On a spin manifold $M$, we can define Dirac operator \begin{equation} D: \Gamma(M,S) \to \Gamma(M,S) \end{equation} and in particular $D^-: \Gamma(M,S_-)\to \Gamma(M,S_+)$. Let us consider twist the spin bundle by vector bundle $E$ wit connection, and therefore we obtain twisted Dirac operator $D_E$. Now consider special case where $E = S$ or $E = S_+$.
My question is:
Is the twisted Dirac operator $D_{E = S}: \Gamma(S\otimes S) \to \Gamma(S\otimes S)$ equal to the usual Hodge-de Rham operator $d + d^*$? (upon identifying $S \otimes S = {\Lambda ^ \bullet }{T^*}M$. Note that if we view $\Lambda^{\bullet}T^*M$ as a Clifford-module, there is a canonical Dirac operator $D|_{\Lambda^\bullet T^*M}$ which is $D|_{\Lambda^\bullet T^*M} = d+d^*$. However, in my limited understanding, I don't know if $D|_{\Lambda^\bullet T^*M} = D_{E = S}$)
Is the twisted ${D^ - }:\Gamma ({S_ - } \otimes {S_ + }) = \Gamma \left( {{T^*}M} \right) \to \Gamma (M,{S_ + } \otimes {S_ + }) = \Gamma \left( {\Lambda _ + ^2{T^*}M} \right) \oplus {C^\infty }\left( M \right)$ the same as ${d^*} + {d^ + }$?
I tried to prove they are equal. And to do so I "guessed" the explicit correspondence between bi-spinors and forms, but the result I obtained turns out to be a mess. Thank you!
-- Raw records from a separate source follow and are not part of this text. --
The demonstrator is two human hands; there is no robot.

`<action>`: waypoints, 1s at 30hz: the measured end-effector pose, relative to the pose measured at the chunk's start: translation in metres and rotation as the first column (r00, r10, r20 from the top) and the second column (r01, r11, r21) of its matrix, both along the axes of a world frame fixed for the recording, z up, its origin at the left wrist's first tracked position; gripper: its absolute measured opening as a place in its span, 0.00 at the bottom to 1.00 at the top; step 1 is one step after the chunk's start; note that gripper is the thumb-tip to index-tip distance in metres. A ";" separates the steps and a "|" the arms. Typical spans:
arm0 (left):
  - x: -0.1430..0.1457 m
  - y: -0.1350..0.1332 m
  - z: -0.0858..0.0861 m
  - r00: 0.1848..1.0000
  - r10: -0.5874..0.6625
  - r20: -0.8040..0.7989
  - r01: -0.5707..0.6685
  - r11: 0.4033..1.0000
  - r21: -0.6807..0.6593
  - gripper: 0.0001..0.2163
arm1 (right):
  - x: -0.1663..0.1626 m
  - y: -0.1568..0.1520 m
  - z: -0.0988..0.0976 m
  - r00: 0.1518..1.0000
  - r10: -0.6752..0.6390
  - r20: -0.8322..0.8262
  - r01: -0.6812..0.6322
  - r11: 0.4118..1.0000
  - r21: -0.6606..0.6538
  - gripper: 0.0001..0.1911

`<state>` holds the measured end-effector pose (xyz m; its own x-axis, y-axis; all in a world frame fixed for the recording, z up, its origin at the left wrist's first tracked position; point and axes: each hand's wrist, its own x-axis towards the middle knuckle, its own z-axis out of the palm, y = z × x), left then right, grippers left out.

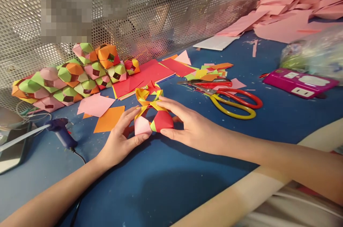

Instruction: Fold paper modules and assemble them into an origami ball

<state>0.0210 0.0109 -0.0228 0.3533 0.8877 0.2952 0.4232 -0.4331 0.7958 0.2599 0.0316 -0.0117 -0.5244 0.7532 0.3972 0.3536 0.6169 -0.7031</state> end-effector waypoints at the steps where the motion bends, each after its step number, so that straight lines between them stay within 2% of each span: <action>1: 0.001 -0.002 0.001 0.998 0.015 -0.060 -0.013 1.000 0.022 0.29 | 0.000 0.000 -0.001 1.000 0.003 0.010 -0.003 1.000 0.023 0.30; 4: 0.003 -0.006 0.002 0.976 0.047 -0.211 -0.032 0.997 0.074 0.29 | -0.002 0.000 -0.005 0.998 0.017 0.055 -0.021 0.997 0.074 0.31; 8: 0.006 -0.009 -0.001 0.963 0.051 -0.263 -0.035 0.997 0.065 0.30 | -0.008 -0.001 -0.008 0.993 0.032 0.117 -0.043 0.994 0.096 0.32; 19: 0.013 -0.010 -0.004 0.958 0.078 -0.276 -0.050 0.993 0.105 0.29 | -0.017 -0.004 -0.015 0.983 0.024 0.182 -0.050 0.989 0.138 0.33; 23: 0.012 -0.011 -0.003 0.962 0.089 -0.259 -0.046 0.985 0.168 0.30 | -0.015 -0.003 -0.013 0.987 0.045 0.153 -0.066 0.988 0.137 0.33; 30: 0.007 -0.008 -0.005 0.983 0.107 -0.149 -0.064 0.962 0.266 0.36 | -0.009 0.000 -0.011 0.996 0.078 0.043 -0.086 0.973 0.215 0.37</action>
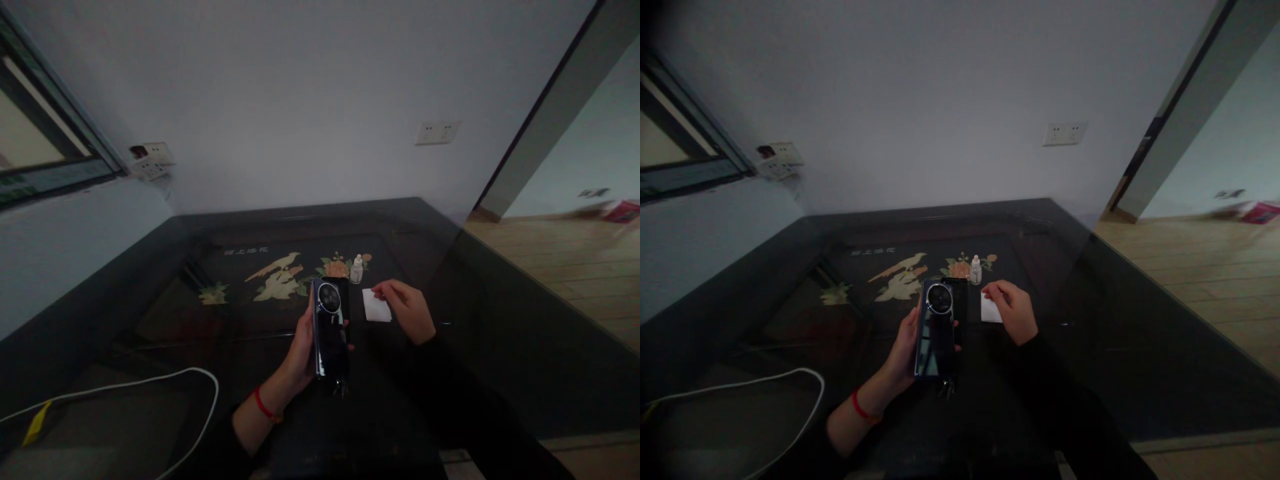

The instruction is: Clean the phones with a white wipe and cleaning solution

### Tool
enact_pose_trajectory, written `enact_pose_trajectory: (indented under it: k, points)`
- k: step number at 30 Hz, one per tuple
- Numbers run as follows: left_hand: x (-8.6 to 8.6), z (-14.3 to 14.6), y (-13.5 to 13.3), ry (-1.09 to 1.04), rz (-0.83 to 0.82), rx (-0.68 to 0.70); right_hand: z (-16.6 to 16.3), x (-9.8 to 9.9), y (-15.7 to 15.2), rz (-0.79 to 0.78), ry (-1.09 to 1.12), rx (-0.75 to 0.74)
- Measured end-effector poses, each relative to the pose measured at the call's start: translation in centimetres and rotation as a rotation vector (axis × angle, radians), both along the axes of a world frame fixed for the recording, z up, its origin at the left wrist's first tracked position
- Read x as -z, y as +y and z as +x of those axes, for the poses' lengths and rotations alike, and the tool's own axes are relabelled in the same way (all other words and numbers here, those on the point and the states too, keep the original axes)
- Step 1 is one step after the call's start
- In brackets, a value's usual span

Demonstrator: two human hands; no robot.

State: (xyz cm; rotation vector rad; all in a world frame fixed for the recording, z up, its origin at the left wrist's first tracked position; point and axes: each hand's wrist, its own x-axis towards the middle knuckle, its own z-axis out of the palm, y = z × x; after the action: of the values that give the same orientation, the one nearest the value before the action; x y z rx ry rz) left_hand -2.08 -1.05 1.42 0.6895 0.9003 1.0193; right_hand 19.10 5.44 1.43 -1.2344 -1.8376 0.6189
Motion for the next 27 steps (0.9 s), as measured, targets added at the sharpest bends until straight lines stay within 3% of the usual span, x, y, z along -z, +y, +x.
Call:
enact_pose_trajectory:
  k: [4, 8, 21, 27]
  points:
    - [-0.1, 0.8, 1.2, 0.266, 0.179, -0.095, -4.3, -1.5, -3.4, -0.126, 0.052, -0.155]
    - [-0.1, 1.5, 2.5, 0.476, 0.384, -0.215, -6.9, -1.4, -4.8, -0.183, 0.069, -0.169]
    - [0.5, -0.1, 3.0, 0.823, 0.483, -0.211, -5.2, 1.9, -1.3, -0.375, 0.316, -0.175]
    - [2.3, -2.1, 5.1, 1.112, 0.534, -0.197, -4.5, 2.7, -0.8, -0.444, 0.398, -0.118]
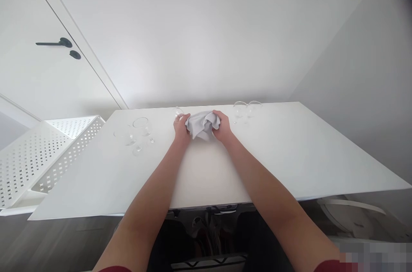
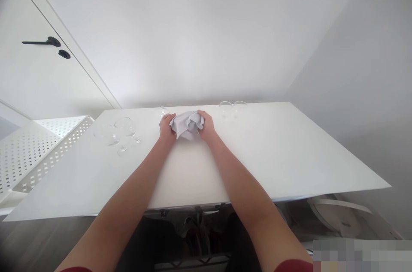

Edit: Actually the problem boils down to identifying two Clifford multiplications acting on $\wedge^\bullet T^*M\otimes \mathbb{C}$: the 1st one induced from that on $S$ through tensor product, the 2nd one is the canonical multiplication, namely $X \cdot \equiv \sqrt(2)(X\wedge\;\; - \iota_X)$. But I could not find explicit identification.